### What to produce
Down to the last line, repeat the data below exactly.

========================================

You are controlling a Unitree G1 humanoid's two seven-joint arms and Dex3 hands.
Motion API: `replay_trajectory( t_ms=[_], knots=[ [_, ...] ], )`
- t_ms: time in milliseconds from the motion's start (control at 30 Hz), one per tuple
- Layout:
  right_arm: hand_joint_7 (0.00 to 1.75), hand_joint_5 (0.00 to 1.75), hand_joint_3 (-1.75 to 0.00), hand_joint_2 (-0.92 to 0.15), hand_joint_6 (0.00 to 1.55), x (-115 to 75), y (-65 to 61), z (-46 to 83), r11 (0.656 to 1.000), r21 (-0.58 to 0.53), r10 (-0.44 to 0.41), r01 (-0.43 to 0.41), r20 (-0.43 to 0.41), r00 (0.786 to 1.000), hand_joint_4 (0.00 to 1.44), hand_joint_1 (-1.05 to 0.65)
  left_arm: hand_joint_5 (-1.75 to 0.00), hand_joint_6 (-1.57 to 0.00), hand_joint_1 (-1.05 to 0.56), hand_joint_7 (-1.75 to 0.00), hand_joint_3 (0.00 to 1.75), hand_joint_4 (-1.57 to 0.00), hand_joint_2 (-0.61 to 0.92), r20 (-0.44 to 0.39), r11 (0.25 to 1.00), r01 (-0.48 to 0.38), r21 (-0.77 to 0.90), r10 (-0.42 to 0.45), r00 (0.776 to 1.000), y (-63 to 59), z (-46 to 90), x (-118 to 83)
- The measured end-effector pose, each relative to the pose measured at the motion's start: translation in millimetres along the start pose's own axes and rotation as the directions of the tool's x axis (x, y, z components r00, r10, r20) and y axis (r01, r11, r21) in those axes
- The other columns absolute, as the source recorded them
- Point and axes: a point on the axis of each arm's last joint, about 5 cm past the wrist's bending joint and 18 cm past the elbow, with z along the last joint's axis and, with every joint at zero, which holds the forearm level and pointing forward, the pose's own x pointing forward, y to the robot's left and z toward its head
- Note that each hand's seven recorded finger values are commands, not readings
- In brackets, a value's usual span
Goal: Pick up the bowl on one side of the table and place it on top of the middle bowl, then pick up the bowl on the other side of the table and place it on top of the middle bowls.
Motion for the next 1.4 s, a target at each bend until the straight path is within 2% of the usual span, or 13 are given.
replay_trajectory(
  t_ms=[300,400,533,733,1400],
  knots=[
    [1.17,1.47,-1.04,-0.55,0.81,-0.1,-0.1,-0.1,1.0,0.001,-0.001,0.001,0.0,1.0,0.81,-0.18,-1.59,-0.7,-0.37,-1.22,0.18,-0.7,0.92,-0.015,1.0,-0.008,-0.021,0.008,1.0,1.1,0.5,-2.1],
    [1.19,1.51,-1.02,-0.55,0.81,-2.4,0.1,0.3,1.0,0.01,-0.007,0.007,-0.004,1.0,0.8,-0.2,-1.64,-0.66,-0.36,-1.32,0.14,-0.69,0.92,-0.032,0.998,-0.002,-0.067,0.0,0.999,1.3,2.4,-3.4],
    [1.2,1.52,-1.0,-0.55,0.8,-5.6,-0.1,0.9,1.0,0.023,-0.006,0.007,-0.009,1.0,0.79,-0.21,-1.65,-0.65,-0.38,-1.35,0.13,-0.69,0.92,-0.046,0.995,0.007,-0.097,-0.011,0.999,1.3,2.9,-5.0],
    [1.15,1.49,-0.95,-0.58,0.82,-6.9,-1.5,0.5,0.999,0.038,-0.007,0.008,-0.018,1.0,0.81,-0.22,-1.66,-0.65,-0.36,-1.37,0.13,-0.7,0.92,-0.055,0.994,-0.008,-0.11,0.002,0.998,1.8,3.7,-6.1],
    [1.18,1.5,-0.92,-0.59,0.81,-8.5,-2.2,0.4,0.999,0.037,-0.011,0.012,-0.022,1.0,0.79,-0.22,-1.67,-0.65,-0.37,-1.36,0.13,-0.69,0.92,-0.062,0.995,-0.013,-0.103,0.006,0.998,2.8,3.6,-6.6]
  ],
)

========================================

### Response to this exercise
You are controlling a Unitree G1 humanoid's two seven-joint arms and Dex3 hands.
Motion API: `replay_trajectory( t_ms=[_], knots=[ [_, ...] ], )`
- t_ms: time in milliseconds from the motion's start (control at 30 Hz), one per tuple
- Layout:
  right_arm: hand_joint_7 (0.00 to 1.75), hand_joint_5 (0.00 to 1.75), hand_joint_3 (-1.75 to 0.00), hand_joint_2 (-0.92 to 0.15), hand_joint_6 (0.00 to 1.55), x (-115 to 75), y (-65 to 61), z (-46 to 83), r11 (0.656 to 1.000), r21 (-0.58 to 0.53), r10 (-0.44 to 0.41), r01 (-0.43 to 0.41), r20 (-0.43 to 0.41), r00 (0.786 to 1.000), hand_joint_4 (0.00 to 1.44), hand_joint_1 (-1.05 to 0.65)
  left_arm: hand_joint_5 (-1.75 to 0.00), hand_joint_6 (-1.57 to 0.00), hand_joint_1 (-1.05 to 0.56), hand_joint_7 (-1.75 to 0.00), hand_joint_3 (0.00 to 1.75), hand_joint_4 (-1.57 to 0.00), hand_joint_2 (-0.61 to 0.92), r20 (-0.44 to 0.39), r11 (0.25 to 1.00), r01 (-0.48 to 0.38), r21 (-0.77 to 0.90), r10 (-0.42 to 0.45), r00 (0.776 to 1.000), y (-63 to 59), z (-46 to 90), x (-118 to 83)
- The measured end-effector pose, each relative to the pose measured at the motion's start: translation in millimetres along the start pose's own axes and rotation as the directions of the tool's x axis (x, y, z components r00, r10, r20) and y axis (r01, r11, r21) in those axes
- The other columns absolute, as the source recorded them
- Point and axes: a point on the axis of each arm's last joint, about 5 cm past the wrist's bending joint and 18 cm past the elbow, with z along the last joint's axis and, with every joint at zero, which holds the forearm level and pointing forward, the pose's own x pointing forward, y to the robot's left and z toward its head
- Note that each hand's seven recorded finger values are commands, not readings
- In brackets, a value's usual span
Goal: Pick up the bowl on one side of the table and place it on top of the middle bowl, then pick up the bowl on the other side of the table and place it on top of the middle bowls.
Motion for the next 1.4 s, a target at each bend until the straight path is within 2% of the usual span, or 13 are given.
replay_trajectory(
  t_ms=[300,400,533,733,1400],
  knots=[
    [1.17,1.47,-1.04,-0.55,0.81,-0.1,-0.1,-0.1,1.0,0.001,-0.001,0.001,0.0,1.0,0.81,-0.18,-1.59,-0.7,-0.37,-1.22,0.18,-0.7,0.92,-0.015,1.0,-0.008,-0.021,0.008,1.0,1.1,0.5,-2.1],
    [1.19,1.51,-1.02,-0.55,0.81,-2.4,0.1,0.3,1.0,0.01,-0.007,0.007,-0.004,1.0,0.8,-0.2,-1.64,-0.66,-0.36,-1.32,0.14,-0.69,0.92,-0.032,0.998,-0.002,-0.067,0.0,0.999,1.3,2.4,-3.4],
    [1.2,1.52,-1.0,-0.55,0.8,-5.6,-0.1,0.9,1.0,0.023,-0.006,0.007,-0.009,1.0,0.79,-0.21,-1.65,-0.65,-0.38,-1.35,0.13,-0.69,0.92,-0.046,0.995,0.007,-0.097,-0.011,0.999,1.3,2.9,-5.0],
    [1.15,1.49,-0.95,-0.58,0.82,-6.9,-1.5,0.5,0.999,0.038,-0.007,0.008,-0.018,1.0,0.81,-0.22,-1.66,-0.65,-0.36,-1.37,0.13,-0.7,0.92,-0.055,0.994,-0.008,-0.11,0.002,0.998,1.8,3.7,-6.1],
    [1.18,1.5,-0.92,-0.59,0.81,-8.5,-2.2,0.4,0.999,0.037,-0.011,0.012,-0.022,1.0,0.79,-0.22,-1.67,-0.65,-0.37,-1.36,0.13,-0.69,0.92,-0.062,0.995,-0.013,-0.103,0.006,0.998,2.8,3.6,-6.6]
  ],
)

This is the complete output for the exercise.